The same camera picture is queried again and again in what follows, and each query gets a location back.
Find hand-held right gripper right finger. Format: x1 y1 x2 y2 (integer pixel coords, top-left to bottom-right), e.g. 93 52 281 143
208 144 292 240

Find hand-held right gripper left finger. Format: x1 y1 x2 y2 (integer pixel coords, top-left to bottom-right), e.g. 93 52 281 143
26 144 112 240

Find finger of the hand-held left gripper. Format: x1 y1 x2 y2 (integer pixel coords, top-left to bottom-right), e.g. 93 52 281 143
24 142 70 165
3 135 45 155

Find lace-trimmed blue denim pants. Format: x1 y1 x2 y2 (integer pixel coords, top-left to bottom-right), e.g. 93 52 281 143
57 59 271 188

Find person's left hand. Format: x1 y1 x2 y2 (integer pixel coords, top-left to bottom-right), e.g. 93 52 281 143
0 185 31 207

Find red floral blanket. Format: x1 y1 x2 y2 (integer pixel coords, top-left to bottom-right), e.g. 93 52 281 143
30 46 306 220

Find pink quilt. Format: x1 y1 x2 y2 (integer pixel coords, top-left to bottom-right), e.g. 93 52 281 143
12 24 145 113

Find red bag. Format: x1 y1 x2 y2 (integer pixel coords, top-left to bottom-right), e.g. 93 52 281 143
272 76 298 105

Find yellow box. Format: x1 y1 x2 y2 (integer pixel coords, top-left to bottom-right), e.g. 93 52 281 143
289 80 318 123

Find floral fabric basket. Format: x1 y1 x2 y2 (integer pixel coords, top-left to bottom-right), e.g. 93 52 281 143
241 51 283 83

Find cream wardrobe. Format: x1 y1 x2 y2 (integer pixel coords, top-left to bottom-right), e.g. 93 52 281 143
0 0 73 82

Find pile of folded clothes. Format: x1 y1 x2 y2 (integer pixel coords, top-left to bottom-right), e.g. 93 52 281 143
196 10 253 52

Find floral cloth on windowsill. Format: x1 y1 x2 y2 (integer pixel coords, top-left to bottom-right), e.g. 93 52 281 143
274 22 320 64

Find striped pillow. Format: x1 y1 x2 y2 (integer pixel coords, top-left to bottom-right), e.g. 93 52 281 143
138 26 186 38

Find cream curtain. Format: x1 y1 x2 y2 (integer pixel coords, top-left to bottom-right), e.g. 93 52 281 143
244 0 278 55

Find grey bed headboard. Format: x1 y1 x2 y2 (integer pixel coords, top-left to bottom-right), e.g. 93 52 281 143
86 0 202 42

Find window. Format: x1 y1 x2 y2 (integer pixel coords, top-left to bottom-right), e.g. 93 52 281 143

┄┄┄┄┄┄┄┄┄┄┄┄┄┄┄┄┄┄┄┄

**TASK TO COMPLETE:** All of the data must be set down again exactly.

**ANSWER BOX:**
The same camera picture is queried again and again in what follows, and each query gets a location back.
Find hand-held right gripper right finger. Format: x1 y1 x2 y2 (integer pixel coords, top-left to bottom-right), e.g. 93 52 281 143
208 144 292 240

Find hand-held right gripper left finger. Format: x1 y1 x2 y2 (integer pixel coords, top-left to bottom-right), e.g. 93 52 281 143
26 144 112 240

Find finger of the hand-held left gripper. Format: x1 y1 x2 y2 (integer pixel coords, top-left to bottom-right), e.g. 93 52 281 143
24 142 70 165
3 135 45 155

Find lace-trimmed blue denim pants. Format: x1 y1 x2 y2 (integer pixel coords, top-left to bottom-right), e.g. 93 52 281 143
57 59 271 188

Find person's left hand. Format: x1 y1 x2 y2 (integer pixel coords, top-left to bottom-right), e.g. 93 52 281 143
0 185 31 207

Find red floral blanket. Format: x1 y1 x2 y2 (integer pixel coords, top-left to bottom-right), e.g. 93 52 281 143
30 46 306 220

Find pink quilt. Format: x1 y1 x2 y2 (integer pixel coords, top-left to bottom-right), e.g. 93 52 281 143
12 24 145 113

Find red bag. Format: x1 y1 x2 y2 (integer pixel coords, top-left to bottom-right), e.g. 93 52 281 143
272 76 298 105

Find yellow box. Format: x1 y1 x2 y2 (integer pixel coords, top-left to bottom-right), e.g. 93 52 281 143
289 80 318 123

Find floral fabric basket. Format: x1 y1 x2 y2 (integer pixel coords, top-left to bottom-right), e.g. 93 52 281 143
241 51 283 83

Find cream wardrobe. Format: x1 y1 x2 y2 (integer pixel coords, top-left to bottom-right), e.g. 93 52 281 143
0 0 73 82

Find pile of folded clothes. Format: x1 y1 x2 y2 (integer pixel coords, top-left to bottom-right), e.g. 93 52 281 143
196 10 253 52

Find floral cloth on windowsill. Format: x1 y1 x2 y2 (integer pixel coords, top-left to bottom-right), e.g. 93 52 281 143
274 22 320 64

Find striped pillow. Format: x1 y1 x2 y2 (integer pixel coords, top-left to bottom-right), e.g. 93 52 281 143
138 26 186 38

Find cream curtain. Format: x1 y1 x2 y2 (integer pixel coords, top-left to bottom-right), e.g. 93 52 281 143
244 0 278 55

Find grey bed headboard. Format: x1 y1 x2 y2 (integer pixel coords, top-left to bottom-right), e.g. 93 52 281 143
86 0 202 42

Find window. Format: x1 y1 x2 y2 (integer pixel coords, top-left to bottom-right), e.g. 93 52 281 143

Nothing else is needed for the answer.